Mit anderen Worten, Sie brauchen nicht für Vegetarismus zu werben. Es ist völlig unnötig, moralisch sinnlos und es hemmt in praktischer Hinsicht den Übergang zum Veganismus.

Was den vermeintlichen ''Elitarismus'' angeht, so fahre ich fort, diesen Kommentar verwirrend zu finden.

Gibt es etwas Elitäreres als zu glauben, dass die Menschen zu dumm sind, um die Argumente gegen Tierausbeutung und das Nichtvorhandensein jeglichen bedeutsamen Unterschiedes zwischen Fleisch und Milch zu verstehen?

Gibt es etwas Elitäreres, als die Vorstellung zu fördern, dass es moralisch vertretbar ist, Milch, Eier oder andere Tierprodukte zu konsumieren und die Ausbeutung der Wehrlosesten fortzusetzen?

Wir würden niemals das Eintreten für ein vollständiges Verbot von Vergewaltigung als ''elitär*'etikettieren (obwohl Vergewaltigung in einer patriarchalen Welt ein häufiges Vorkommnis ist, gewesen ist und weiterhin sein wird). Aber wenn es um Tiere geht, wird das Eintreten für ein vollständiges Verbot ihres Konsums und ihrer Nutzung als elitär angesehen.

Was unterscheidet diese beiden Situationen?

Das ist eine rhetorische Frage. Die Antwort ist klar: die Artzugehörigkeit.

Es tut mir Leid, dass ich nicht auf alle privaten Emails und Facebook-Mitteilungen antworten kann. Aber ich habe dies so klar gesagt, wie es mir möglich ist. Ich habe keine künstlerischen Fähigkeiten und kann keine Bilder zeichnen.
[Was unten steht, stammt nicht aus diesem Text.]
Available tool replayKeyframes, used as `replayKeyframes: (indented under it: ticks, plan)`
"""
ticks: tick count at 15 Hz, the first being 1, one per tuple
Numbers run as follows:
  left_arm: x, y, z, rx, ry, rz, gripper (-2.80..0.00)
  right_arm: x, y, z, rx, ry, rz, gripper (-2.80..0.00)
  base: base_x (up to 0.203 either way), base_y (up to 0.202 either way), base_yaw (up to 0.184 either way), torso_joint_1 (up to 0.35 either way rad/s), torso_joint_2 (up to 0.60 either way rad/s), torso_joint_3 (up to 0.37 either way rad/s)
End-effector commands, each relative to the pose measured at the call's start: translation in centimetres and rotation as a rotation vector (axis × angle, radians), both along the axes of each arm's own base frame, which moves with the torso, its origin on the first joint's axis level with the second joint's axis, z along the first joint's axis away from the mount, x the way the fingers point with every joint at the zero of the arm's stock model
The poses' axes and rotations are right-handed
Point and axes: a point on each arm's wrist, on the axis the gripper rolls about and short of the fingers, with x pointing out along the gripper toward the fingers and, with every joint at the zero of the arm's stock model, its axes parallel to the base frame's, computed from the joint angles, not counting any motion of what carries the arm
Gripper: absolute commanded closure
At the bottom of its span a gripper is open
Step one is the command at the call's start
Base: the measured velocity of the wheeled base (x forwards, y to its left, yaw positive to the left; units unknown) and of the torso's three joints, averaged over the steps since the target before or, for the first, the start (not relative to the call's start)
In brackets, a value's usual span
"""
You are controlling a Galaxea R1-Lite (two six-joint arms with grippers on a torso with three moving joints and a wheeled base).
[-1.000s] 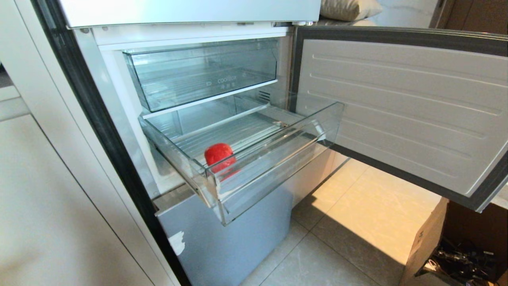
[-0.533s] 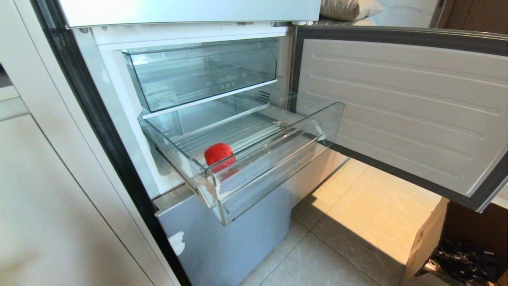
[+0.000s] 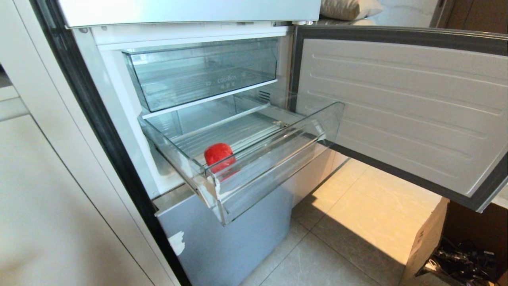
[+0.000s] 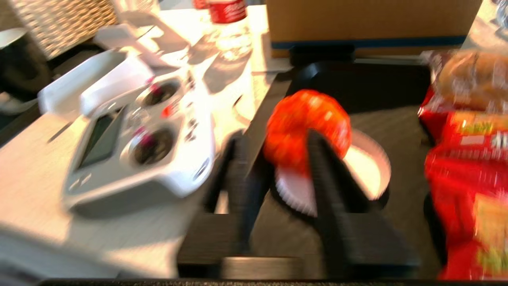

Leben Sie vegan. Es ist leicht. Es ist besser für Ihre Gesundheit; es ist besser für den Planeten und, was die Hauptsache ist, es ist das moralisch Richtige.

Und denken Sie bitte daran: Gewalt ist das Problem; sie ist nicht irgendein Teil der Lösung. Abschaffung der Tierausbeutung, Veganismus und Gewaltlosigkeit sind verschiedene Aspekte ein und desselben Konzepts.